I realize the bit of hypocrisy here. I’m dispensing advice that tells you to deliberately avoid taking advice—but I don’t mean you should ignore SEO advice altogether. Instead, I caution you to do three things:

    1. Double check the facts. Don’t just assume that an author knows what he/she is talking about. Do the research to see if other authorities have made similar claims, and how their experiments may have differed.
    2. Don’t follow tactics blindly. Make the effort to understand what you’re doing before you follow a step-by-step approach.
    3. Try new things for yourself. Dedicate some time to experimenting with new strategies of your own. It may seem riskier than just doing what other people have already done, but there are significant benefits to this experimental approach.

Here’s why.

SEO Isn’t One-Size-Fits-All

For starters, SEO isn’t a one-size-fits-all strategy. What works for one business in one industry isn’t necessarily going to work for someone else. For example:

  • National and local SEO function on different algorithms.
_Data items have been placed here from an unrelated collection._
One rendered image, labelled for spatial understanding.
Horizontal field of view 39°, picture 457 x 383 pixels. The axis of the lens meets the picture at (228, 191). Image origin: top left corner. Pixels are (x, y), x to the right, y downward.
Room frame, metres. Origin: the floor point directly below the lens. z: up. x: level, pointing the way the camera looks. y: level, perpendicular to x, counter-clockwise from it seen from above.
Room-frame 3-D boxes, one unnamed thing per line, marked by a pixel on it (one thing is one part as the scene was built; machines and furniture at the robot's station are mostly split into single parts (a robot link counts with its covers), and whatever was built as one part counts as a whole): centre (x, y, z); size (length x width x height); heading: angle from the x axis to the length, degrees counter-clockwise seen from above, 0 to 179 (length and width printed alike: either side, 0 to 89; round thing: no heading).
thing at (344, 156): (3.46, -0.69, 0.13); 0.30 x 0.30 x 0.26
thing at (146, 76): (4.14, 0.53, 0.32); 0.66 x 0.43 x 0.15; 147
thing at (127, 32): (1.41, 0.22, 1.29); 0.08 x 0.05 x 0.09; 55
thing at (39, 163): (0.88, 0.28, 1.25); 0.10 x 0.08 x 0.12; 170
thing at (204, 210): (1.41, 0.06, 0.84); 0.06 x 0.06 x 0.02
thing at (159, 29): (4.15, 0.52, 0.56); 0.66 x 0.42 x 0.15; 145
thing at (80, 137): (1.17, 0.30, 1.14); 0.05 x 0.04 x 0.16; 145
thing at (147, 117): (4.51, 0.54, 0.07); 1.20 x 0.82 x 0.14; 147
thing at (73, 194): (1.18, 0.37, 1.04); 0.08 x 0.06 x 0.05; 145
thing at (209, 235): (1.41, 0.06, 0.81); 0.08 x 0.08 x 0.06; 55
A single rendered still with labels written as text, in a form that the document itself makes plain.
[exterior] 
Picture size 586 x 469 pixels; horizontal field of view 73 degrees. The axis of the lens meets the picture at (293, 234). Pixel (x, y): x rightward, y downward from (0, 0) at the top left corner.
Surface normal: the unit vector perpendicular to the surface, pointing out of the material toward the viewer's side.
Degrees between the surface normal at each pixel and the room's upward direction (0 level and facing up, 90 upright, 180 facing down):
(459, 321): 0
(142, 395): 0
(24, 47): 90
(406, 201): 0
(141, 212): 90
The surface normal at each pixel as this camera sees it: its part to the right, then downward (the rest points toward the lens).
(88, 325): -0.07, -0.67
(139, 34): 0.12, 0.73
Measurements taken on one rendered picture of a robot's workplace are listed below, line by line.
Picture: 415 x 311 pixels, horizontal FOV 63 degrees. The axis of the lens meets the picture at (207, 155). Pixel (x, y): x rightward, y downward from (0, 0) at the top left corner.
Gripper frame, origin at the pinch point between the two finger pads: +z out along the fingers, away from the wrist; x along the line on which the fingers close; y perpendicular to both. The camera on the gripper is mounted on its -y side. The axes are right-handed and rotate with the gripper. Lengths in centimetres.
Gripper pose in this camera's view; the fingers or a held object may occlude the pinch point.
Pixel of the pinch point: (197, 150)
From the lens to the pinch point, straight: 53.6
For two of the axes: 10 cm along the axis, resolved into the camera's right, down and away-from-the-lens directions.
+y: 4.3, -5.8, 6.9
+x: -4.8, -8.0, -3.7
Local SEO demands a separate set of tactics and strategies, which simply aren’t relevant to you if you’re pursuing national SEO. Fortunately, it’s easy to filter out irrelevant articles in this split, but it’s an example of just how different SEO can be for different companies.
  • Competition can make or break a strategy. Next, understand that the level of competition you’re dealing with can make or break a given strategy. If an influencer reports that their homepage moved up three spots for a given keyword term after producing a new video every week, that doesn’t mean you’ll see the same results; if you have far more competition, you might not move at all, and if you have far less competition, you might not need nearly as much effort to see the same results.
  • There are thousands of influential variables that can’t all be isolated. SEO is ridiculously complicated; even though we’ve pinned down a number of ranking factors, and how much impact they have (relatively speaking), it’s still hard to determine exact root causes for each shift in rankings we experience. For example, let’s say an article goes viral on social media and subsequently rises in rankings. It would be easy to think that its ranking increase was a direct result of those social shares, but in reality, it was likely a secondary factor—such as increased inbound links as a result of those social shares—that did the trick.

Misinformation Is Easy to Spread Unintentionally

I’ve written recently about a problem in the SEO industry related to the emergence and spread of inaccurate SEO information. This isn’t a product of people deliberately trying to lead others astray; instead, it’s a natural result of the industry.